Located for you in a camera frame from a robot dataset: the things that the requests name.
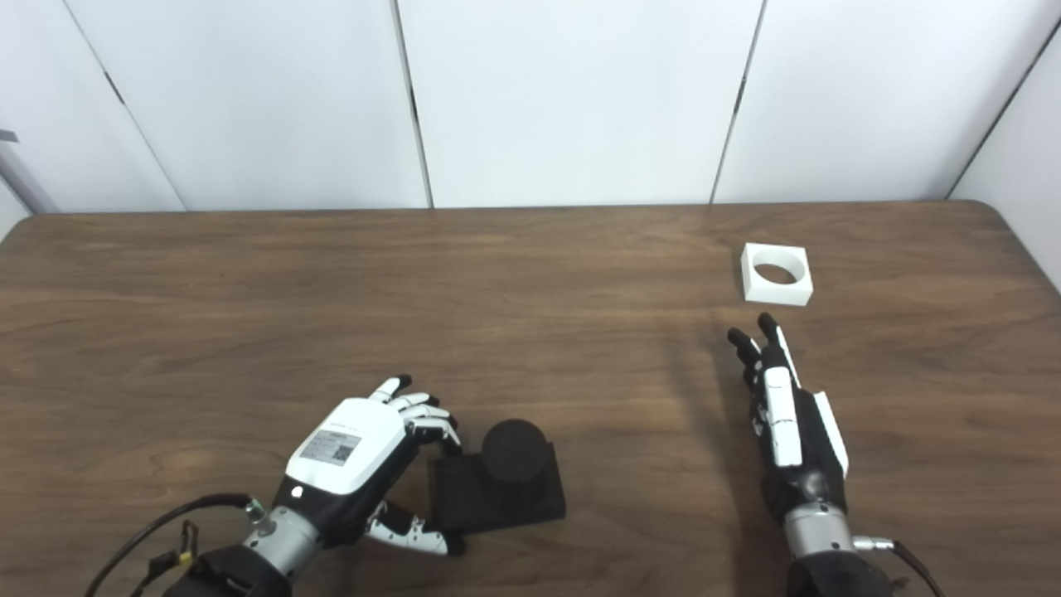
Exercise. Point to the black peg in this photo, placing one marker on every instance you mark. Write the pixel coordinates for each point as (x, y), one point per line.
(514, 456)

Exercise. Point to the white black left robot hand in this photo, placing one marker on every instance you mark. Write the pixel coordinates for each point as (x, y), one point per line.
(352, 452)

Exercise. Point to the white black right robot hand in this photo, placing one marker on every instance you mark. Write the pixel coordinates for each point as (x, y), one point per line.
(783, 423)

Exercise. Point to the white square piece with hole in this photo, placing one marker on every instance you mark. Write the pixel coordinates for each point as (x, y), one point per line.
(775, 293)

--------------------------------

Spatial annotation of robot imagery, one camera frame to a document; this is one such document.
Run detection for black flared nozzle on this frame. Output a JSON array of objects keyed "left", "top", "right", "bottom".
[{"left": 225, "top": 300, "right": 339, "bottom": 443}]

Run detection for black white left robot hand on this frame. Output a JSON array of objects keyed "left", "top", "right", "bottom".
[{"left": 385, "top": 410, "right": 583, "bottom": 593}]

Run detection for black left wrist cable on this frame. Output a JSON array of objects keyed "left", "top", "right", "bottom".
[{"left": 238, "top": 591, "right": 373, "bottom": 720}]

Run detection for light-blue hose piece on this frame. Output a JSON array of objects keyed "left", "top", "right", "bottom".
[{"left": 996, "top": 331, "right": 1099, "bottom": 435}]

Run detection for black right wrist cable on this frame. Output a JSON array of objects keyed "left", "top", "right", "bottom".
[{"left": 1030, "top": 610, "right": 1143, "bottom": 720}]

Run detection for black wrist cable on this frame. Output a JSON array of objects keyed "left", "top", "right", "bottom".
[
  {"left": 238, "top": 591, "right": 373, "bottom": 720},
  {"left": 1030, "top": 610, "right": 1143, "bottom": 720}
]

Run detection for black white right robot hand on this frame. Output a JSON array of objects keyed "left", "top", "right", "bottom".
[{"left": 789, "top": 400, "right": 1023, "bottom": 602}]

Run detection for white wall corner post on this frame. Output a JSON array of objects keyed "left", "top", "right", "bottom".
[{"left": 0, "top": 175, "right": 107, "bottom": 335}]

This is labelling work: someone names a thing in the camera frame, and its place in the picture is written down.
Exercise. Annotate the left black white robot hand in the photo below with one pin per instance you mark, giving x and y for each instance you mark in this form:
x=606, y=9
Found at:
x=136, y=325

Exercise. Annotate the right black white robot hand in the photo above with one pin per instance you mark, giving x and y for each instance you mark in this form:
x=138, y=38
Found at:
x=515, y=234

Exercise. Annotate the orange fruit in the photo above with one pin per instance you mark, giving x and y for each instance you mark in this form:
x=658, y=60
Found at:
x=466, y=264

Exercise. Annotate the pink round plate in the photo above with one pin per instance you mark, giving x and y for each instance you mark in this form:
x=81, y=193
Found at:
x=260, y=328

--------------------------------

■ Aim of the task ■
Copy each line containing the word "above" from the data.

■ Completed exercise ■
Exercise. Annotate the right black white robot hand in the photo above with one pin per instance you mark, giving x and y for each instance you mark in this form:
Exercise. Annotate the orange fruit in the photo above with one pin per instance you mark, giving x and y for each instance you mark in this form:
Exercise. Annotate the pink round plate in the photo above with one pin per instance you mark, giving x and y for each instance you mark in this form:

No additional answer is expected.